RESULTS: From 2000 to 2012, 800 operations (638 lobectomies, 162 sublobar resection) were performed with the following distribution: low experience 178 (22.2%), moderate experience 224 (28.0%), and high experience 398 (49.8%). Patients in the groups were similar in age and comorbidities. The use of video-assisted thoracoscopic surgery was higher in the moderate experience group (low experience: 62/178 [34.8%], moderate experience: 151/224 [67.4%], and high experience: 133/398 [33.4%], P < .001), as was the mean number of mediastinal (N2) lymph node stations sampled (low experience: 2.8 ± 1.6, moderate experience: 3.5 ± 1.7, high experience: 2.3 ± 1.4, P < .001). The risk of perioperative morbidity was similar across all groups (low experience: 54/178 [30.3%], moderate experience: 51/224 [22.8%], and high experience: 115/398 [28.9%], P = .163). Five-year overall survival in the moderate experience group was 76.9% compared with 67.5% in the low experience group (P < .001) and 71.4% in the high experience group (P = .006). In a Cox proportional hazard model, increasing age, male gender, prior cancer, and R1 resection were associated with an elevated risk of mortality, whereas being operated on by surgeons with moderate experience and having a greater number of mediastinal (N2) lymph node stations sampled were protective.

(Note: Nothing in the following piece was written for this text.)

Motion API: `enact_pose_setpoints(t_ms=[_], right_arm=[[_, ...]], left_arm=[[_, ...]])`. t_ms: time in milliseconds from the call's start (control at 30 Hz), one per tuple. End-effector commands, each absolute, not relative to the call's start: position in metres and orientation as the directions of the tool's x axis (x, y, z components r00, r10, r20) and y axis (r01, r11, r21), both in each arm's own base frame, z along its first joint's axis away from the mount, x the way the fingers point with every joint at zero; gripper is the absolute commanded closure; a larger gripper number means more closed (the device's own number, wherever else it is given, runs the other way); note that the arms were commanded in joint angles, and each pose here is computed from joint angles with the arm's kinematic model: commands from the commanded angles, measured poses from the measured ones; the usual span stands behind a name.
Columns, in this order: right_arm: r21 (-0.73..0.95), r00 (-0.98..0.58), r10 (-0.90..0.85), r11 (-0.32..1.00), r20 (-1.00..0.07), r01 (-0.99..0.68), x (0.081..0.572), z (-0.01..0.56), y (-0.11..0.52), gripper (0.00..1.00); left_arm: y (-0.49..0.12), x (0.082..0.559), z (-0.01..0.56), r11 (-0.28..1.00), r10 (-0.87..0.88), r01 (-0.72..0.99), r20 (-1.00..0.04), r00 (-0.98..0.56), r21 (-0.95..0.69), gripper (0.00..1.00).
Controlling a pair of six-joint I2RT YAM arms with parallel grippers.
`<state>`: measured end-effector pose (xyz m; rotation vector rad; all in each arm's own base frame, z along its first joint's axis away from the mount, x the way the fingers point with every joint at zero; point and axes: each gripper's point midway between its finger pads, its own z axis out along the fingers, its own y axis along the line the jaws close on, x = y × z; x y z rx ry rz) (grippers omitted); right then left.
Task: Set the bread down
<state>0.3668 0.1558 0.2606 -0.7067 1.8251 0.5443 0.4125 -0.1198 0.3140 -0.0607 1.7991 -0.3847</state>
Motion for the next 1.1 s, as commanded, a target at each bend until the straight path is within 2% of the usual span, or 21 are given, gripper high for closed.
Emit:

CONCLUSIONS: The experience of the surgeon does not affect perioperative outcomes after resection for pathologic stage I non-small cell lung cancer. At least moderate experience after fellowship is associated with improved long-term survival.
Copyright © 2015 The American Association for Thoracic Surgery. Published by Elsevier Inc. All rights reserved.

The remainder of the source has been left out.